Projecting our own mistakes or difficulties onto others can undermine trust. Over time, this can sow resentment and anger in our relationships.

How does blaming others affect us?

“Accountability, by definition, is a vulnerable process. It means calling you and saying that this hurt my feelings, and talking…. People who blame a lot seldom have the tenacity and grit to hold people accountable…. and it’s one reason we miss our empathy opportunity”. – Brene Brown

Blaming others can temporarily relieve the uncomfortable feelings associated with making mistakes. However, while this quick fix can temporarily alleviate discomfort, it can only lead to further distressing and unpleasant emotions and events, as the effects of refuting blame erode our connections with others.

Being vulnerable and open requires an act of courage.

Taking responsibility and owning up to where we went wrong, how it impacted others, and what we will do differently next time requires strength of character and honesty.

How to end the blame game

Modifying deep-rooted habits, such as blaming others, requires conscious effort. The methods used to unravel and reframe the underlying needs and fears behind the habit of blaming others are all centred around emotional growth and making positive changes.

  • Build self-esteem. Blaming others comes from insecurity and an unwillingness to acknowledge our faults.

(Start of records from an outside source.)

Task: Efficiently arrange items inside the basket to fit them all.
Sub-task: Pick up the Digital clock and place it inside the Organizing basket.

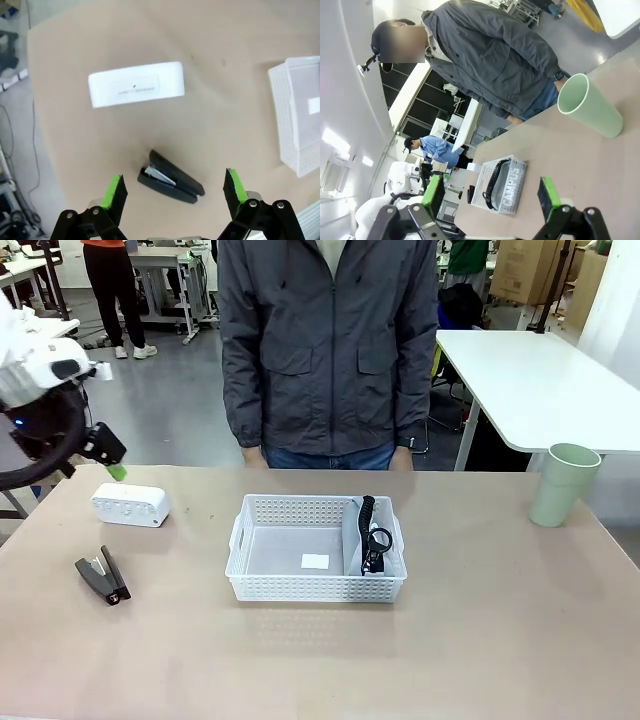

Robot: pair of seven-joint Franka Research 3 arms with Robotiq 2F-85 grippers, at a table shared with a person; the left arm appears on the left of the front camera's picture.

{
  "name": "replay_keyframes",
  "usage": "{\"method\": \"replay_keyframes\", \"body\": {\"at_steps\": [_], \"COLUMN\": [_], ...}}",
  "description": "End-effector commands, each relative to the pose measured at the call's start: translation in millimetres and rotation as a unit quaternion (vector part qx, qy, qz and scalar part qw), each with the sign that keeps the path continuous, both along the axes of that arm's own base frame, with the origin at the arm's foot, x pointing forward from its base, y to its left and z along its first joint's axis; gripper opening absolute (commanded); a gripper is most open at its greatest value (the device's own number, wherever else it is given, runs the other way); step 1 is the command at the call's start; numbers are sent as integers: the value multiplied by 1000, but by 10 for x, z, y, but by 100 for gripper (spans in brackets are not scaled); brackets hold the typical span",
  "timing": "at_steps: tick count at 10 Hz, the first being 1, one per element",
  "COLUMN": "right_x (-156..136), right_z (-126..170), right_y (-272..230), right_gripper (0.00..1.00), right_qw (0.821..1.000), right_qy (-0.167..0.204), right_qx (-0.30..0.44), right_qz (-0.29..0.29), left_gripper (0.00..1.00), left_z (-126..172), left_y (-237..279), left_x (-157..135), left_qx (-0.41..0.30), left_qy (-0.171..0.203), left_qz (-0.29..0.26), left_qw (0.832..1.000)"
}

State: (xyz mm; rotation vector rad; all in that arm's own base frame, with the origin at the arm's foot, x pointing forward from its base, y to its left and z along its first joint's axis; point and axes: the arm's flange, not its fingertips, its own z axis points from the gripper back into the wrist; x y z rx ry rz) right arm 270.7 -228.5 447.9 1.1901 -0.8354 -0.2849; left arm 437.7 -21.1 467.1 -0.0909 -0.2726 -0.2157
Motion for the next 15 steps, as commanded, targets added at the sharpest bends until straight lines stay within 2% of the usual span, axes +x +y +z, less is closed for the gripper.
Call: {"method": "replay_keyframes", "body": {"at_steps": [1, 2, 3, 9, 10, 11, 12, 13, 14, 15], "right_x": [-10, -10, -10, -10, -10, -10, -10, -10, -10, -10], "right_z": [13, 13, 13, 13, 13, 13, 13, 13, 13, 13], "right_y": [-9, -9, -9, -9, -9, -9, -9, -9, -9, -9], "right_gripper": [100, 100, 100, 100, 100, 100, 100, 100, 100, 100], "right_qw": [1000, 1000, 1000, 1000, 1000, 1000, 1000, 1000, 1000, 1000], "right_qy": [-8, -8, -8, -8, -8, -8, -8, -8, -8, -8], "right_qx": [4, 4, 4, 4, 4, 4, 4, 4, 4, 4], "right_qz": [0, 0, 0, 0, 0, 0, 0, 0, 0, 0], "left_gripper": [100, 100, 100, 100, 100, 100, 100, 100, 100, 100], "left_z": [-86, 15, -59, -62, -14, 28, 65, 47, 16, 9], "left_y": [-87, -24, -106, -158, -134, -90, 4, 91, 160, 170], "left_x": [76, 137, 52, 77, 125, 158, 246, 319, 352, 335], "left_qx": [8, 14, 7, 2, 26, 69, 96, 152, 190, 174], "left_qy": [-12, -22, -6, -7, -11, -21, -20, 1, 16, 0], "left_qz": [12, 76, -7, 4, -79, -202, -250, -334, -426, -532], "left_qw": [1000, 997, 1000, 1000, 996, 977, 963, 930, 884, 829]}}
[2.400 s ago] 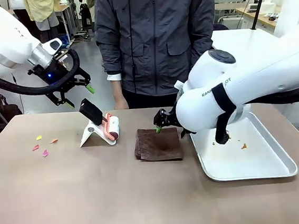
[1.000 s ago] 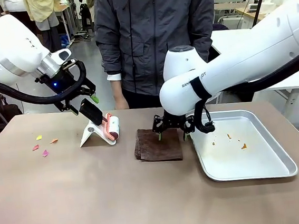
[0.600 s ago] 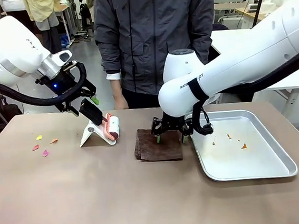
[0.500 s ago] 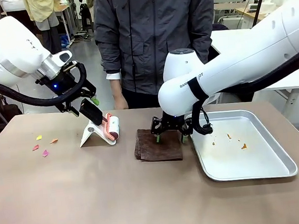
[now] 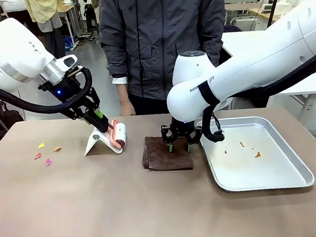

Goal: Clean the surface of the table.
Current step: Hold the Lint Roller with your left hand and the towel with your right hand.

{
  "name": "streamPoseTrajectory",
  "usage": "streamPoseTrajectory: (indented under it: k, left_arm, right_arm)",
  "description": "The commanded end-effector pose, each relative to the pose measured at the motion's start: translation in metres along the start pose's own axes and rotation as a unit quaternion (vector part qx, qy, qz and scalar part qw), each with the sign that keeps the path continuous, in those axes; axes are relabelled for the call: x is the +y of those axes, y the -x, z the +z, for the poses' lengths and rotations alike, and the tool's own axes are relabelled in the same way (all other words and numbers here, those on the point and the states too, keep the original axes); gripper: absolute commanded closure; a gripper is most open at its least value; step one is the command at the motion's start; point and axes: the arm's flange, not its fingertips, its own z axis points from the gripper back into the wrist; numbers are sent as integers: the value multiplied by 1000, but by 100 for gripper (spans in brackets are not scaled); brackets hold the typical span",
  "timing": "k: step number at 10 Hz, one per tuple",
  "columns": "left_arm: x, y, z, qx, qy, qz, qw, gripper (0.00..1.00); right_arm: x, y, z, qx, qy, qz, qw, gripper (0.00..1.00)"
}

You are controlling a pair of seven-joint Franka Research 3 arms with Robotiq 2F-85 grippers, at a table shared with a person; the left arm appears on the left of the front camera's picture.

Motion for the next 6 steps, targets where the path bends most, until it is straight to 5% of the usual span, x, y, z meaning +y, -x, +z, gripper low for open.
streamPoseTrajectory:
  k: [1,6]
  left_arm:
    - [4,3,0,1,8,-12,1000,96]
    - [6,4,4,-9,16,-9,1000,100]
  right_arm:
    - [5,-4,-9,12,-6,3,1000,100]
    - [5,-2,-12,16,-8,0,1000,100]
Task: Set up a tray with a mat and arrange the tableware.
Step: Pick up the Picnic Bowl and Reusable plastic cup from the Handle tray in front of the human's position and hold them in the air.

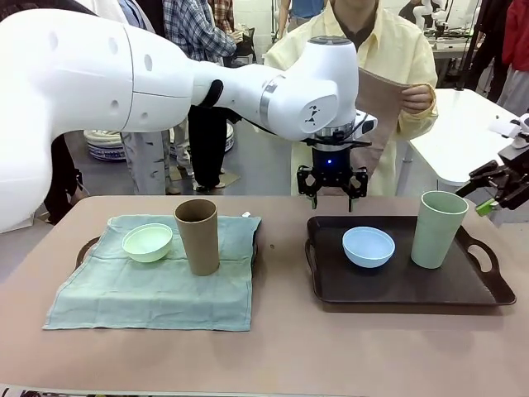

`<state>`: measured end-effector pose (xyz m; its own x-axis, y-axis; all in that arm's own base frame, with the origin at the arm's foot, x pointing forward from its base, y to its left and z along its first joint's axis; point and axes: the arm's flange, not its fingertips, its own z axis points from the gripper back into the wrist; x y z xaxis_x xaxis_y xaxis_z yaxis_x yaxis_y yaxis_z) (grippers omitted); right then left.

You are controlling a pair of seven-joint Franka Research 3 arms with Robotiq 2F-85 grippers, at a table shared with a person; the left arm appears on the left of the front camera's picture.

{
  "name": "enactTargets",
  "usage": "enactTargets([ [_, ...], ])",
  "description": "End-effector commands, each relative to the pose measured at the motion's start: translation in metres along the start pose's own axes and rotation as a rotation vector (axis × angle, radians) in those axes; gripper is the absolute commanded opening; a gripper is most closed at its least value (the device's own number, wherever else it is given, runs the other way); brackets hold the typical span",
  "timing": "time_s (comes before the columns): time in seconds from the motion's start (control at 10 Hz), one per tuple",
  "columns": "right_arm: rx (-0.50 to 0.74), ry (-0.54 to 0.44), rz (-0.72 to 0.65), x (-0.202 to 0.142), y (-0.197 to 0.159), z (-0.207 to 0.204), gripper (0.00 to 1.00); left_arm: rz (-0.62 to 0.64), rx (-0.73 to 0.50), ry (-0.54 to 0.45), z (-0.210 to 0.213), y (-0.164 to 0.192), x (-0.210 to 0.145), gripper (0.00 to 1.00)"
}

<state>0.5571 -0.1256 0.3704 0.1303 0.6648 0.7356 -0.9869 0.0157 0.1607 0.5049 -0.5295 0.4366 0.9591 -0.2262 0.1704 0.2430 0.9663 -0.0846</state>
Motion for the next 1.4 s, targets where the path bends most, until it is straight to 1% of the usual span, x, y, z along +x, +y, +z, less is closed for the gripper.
enactTargets([
  [0.0,-0.014,0.005,-0.014,0.003,0.008,-0.016,1.00,-0.004,0.004,-0.013,0.006,-0.005,0.008,0.84],
  [0.3,0.028,0.035,-0.016,0.004,0.008,-0.042,1.00,0.006,0.016,-0.019,0.001,-0.004,0.013,0.84],
  [1.0,0.043,0.055,0.005,0.013,0.017,-0.066,1.00,0.039,0.024,-0.001,-0.006,0.007,0.024,0.84],
  [1.3,0.018,0.018,0.023,0.008,0.021,-0.071,1.00,0.049,0.031,0.002,-0.009,0.007,0.024,0.84],
])
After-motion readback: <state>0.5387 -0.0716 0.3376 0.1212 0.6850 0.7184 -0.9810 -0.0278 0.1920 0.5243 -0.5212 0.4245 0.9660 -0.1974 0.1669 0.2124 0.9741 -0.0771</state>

By learning to embrace yourself wholly – your strengths and weaknesses – you teach yourself that those who love, respect and deserve to be around you will do the same.
  • Mindfulness meditation. By learning to sit with and accept unpleasant emotions, you reduce your fear around them, which can help you to stop automatically trying to avoid them. Self-awareness can also help you to truthfully assess your thinking patterns around who you blame and reframe them honestly and accurately.
  • Change your perspective on mistakes. For many of us, errors can feel like depictions of our character. We are not our mistakes, nor are we our successes. We are ourselves, and the things that happen to us, around us, or because of us are all opportunities to learn and grow. Accepting our mistakes undermines their power over us.
  • Seek counselling. Individual and relationship counselling can provide a safe space to gain an understanding of the reasons behind why you find yourself blaming others and the impact this has on your relationships. A professional integrative counsellor can help you better understand yourself and determine how to make sustainable, positive changes.
  • Focus on solutions. By adjusting your focus to centre the beneficial outcomes you can take from the situation, you create a positive association with mistakes instead of a negative one. What did you learn from your mistake? How will you use this experience to inform future situations?

Accountability in Relationships

In life’s journey, the path of relationship accountability is both transformative and enriching. By embracing our mistakes with open arms, we unlock the door to deeper connections, fostering an environment of trust, empathy, and mutual growth. This shift not only cultivates a culture of honesty and understanding but also paves the way for constructive communication and self-improvement. As we learn from our missteps and move forward with resilience and emotional intelligence, we empower ourselves and those around us.

A couple checking in the plants in a greenhouse together at home.

The courage to accept responsibility is more than a mere act; it’s the foundation of building stronger, more meaningful relationships. It transforms us, enhancing our self-worth and equipping us to face life’s challenges confidently and gracefully. Remember that the power to create change lies within us, not in casting blame elsewhere. By taking accountability, we reclaim control over our lives, setting the stage for a future rich in growth, understanding, and genuine connection.